[Items listed in a dataset]
◇ ◇ ◇ ◇
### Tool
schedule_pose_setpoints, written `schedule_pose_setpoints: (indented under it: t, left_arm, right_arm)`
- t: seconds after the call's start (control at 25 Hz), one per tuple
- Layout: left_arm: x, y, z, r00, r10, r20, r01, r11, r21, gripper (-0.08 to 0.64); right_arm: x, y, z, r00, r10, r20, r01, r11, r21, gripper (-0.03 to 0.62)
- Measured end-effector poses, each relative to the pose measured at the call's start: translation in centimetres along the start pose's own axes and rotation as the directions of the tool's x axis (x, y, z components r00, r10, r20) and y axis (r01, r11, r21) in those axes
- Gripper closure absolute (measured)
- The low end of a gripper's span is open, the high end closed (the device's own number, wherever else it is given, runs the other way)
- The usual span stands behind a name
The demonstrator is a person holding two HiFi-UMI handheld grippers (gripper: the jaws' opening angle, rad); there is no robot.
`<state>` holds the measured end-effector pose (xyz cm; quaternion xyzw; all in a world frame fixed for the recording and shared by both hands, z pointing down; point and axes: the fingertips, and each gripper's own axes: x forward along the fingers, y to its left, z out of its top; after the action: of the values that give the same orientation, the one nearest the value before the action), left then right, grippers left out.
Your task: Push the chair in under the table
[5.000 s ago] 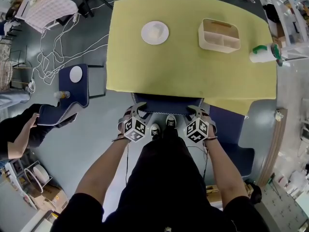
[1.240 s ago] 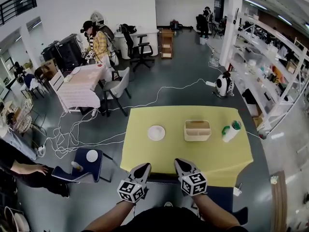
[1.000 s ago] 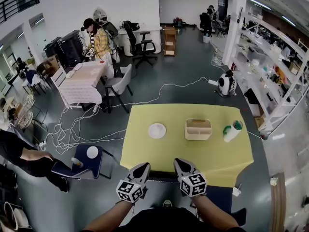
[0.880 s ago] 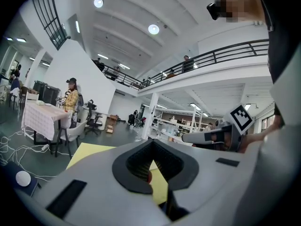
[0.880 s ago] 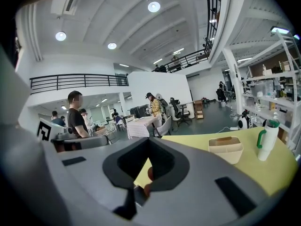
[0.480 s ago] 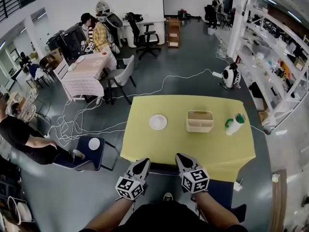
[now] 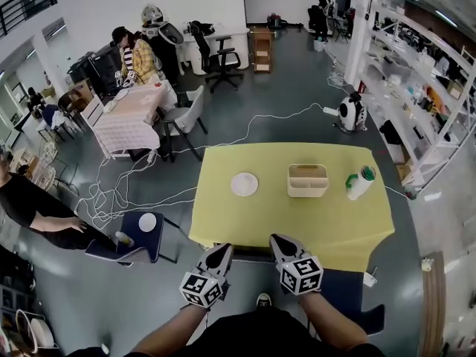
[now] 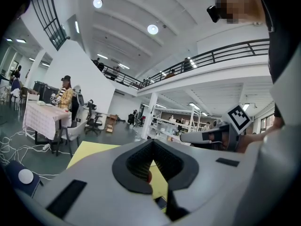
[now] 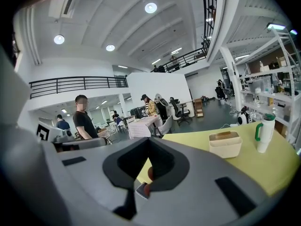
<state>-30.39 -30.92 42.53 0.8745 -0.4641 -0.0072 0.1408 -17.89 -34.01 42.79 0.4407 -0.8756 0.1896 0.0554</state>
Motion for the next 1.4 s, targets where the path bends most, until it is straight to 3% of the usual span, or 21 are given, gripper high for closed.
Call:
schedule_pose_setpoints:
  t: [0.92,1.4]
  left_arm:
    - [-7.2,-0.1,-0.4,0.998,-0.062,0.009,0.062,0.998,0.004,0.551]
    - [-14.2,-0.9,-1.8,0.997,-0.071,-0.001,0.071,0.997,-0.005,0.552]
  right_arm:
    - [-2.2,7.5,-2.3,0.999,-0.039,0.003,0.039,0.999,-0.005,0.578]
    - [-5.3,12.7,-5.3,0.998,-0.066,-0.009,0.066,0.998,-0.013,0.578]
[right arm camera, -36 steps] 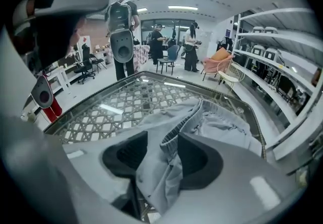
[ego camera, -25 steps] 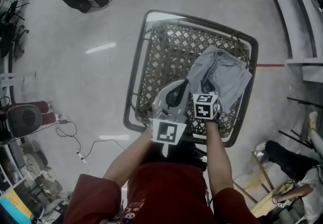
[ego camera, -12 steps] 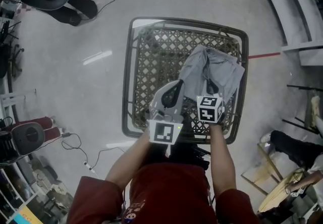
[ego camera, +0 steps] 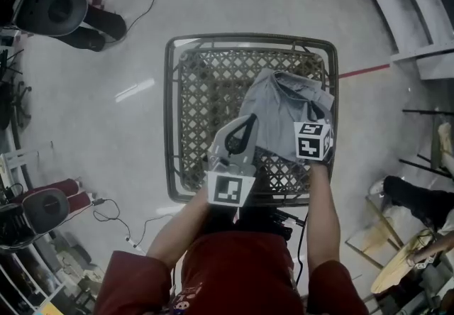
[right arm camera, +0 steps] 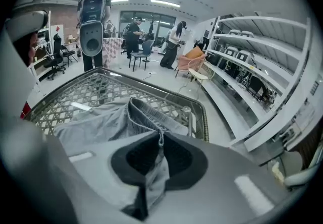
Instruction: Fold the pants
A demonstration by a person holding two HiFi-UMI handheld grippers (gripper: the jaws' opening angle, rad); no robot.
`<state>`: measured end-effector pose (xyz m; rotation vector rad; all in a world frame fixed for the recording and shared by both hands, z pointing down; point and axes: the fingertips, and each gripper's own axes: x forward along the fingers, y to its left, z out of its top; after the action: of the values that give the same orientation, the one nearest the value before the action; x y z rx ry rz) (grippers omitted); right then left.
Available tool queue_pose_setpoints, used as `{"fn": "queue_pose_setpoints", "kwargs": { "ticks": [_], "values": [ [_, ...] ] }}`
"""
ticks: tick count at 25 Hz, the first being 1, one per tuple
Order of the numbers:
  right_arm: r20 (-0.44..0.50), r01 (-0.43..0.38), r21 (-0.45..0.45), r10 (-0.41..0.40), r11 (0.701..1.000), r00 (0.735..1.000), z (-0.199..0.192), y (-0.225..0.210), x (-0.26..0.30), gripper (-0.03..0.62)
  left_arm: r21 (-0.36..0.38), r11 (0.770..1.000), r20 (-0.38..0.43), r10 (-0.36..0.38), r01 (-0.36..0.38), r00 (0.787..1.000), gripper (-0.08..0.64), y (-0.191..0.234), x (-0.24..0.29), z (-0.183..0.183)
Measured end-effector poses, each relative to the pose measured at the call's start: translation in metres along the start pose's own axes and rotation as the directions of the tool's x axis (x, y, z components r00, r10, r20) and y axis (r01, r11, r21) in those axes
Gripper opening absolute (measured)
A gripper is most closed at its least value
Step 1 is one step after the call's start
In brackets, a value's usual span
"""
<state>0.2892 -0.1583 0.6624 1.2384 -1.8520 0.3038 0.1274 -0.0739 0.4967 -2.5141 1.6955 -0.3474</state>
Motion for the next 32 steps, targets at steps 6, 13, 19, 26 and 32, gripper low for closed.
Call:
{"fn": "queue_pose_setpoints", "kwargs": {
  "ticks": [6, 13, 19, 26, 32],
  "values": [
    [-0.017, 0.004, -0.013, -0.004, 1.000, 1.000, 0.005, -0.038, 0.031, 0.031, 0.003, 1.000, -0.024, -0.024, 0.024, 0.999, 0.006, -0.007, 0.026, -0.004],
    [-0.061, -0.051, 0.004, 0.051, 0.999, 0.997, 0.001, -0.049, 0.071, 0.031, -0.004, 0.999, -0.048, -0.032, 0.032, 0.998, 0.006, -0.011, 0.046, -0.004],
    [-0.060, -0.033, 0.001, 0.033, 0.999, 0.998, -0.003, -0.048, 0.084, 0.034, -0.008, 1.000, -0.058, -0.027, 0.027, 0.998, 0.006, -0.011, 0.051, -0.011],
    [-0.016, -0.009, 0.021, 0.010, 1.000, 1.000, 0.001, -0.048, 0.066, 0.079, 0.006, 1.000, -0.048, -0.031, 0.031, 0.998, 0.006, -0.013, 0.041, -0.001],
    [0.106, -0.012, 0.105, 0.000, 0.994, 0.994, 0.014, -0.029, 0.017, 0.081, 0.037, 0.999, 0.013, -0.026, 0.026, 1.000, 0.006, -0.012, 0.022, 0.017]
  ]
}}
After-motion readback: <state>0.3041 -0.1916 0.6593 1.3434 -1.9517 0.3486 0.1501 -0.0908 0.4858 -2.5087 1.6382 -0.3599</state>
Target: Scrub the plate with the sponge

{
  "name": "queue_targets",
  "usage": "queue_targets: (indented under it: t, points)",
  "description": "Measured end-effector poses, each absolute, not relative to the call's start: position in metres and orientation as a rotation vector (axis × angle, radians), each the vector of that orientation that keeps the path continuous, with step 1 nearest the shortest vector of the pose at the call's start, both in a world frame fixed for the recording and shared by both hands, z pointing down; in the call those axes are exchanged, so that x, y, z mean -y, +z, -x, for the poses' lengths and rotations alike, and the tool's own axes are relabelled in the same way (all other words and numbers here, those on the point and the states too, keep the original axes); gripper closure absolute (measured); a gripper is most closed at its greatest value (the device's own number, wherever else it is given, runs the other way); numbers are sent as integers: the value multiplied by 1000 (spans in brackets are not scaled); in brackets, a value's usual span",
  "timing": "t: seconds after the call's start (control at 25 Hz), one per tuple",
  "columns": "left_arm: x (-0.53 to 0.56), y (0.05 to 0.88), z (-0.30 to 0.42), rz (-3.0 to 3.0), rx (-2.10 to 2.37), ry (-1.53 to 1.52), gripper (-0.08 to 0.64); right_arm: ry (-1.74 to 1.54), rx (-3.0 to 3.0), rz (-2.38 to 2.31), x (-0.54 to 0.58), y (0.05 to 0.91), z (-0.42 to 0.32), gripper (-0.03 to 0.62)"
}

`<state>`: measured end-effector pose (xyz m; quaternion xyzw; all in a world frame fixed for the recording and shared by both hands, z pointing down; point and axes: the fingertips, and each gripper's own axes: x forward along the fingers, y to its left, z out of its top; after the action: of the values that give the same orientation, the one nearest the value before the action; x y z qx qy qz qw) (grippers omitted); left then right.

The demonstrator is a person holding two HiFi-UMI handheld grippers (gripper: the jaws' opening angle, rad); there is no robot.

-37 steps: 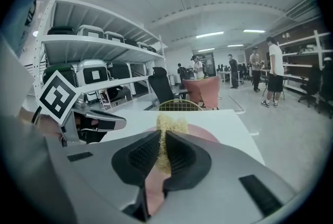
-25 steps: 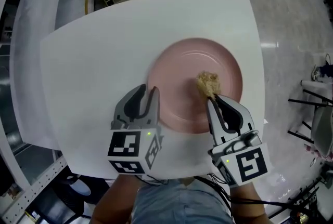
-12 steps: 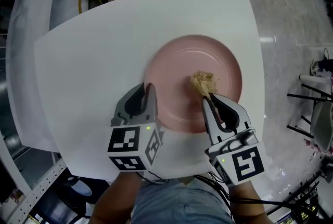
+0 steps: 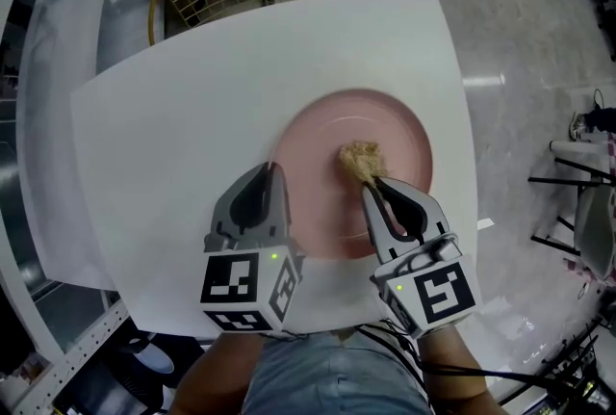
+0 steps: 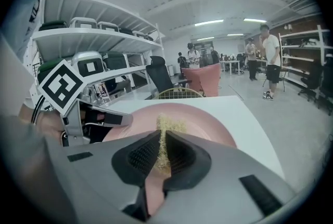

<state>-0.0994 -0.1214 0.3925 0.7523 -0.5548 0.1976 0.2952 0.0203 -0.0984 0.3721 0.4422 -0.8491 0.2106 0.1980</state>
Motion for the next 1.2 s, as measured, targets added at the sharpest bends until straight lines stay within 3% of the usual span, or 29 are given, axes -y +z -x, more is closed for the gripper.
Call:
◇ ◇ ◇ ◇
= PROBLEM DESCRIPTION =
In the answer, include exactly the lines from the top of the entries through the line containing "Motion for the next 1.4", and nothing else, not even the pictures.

= REPLY TO THE TASK =
### Tool
schedule_pose_setpoints, written `schedule_pose_setpoints: (indented under it: t, left_arm, right_arm)`
- t: seconds after the call's start (control at 25 Hz), one per tuple
- Layout: left_arm: x, y, z, r00, r10, r20, r01, r11, r21, gripper (-0.08 to 0.64); right_arm: x, y, z, r00, r10, r20, r01, r11, r21, gripper (-0.03 to 0.62)
- Measured end-effector poses, each relative to the pose measured at the call's start: translation in centimetres along the start pose's own axes and rotation as the directions of the tool's x axis (x, y, z components r00, r10, r20) and y axis (r01, r11, r21) in those axes
- Gripper closure absolute (measured)
- The low end of a gripper's span is open, the high end closed (the device's own number, wherever else it is given, runs the other way)
- The usual span stands behind a name
The demonstrator is a person holding two HiFi-UMI handheld grippers (gripper: the jaws' opening angle, rad); there is no robot.
`<state>` holds the measured end-effector pose (xyz cm; quaternion xyzw; all in a world frame fixed for the recording and shared by both hands, z pointing down; point and axes: the fingertips, and each gripper's own axes: x forward along the fingers, y to its left, z out of its top; after the action: of the values that give the same orientation, the one nearest the value before the action), left then right, grippers left out.
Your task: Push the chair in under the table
[5.000 s ago] 
[1.240 s ago] 
[1.000 s ago] 
[0.880 s ago] 
[0.880 s ago] 
[0.480 s ago] 
[now] 
[now] 
[now] 
<state>-30.39 -30.92 42.53 0.8745 -0.4641 -0.0072 0.1408 -17.89 -34.01 42.79 0.4407 -0.8756 0.1896 0.0554</state>
Motion for the next 1.4 s, targets where the path bends most, until it is straight to 3% of the usual span, or 21 are given, gripper high for closed.

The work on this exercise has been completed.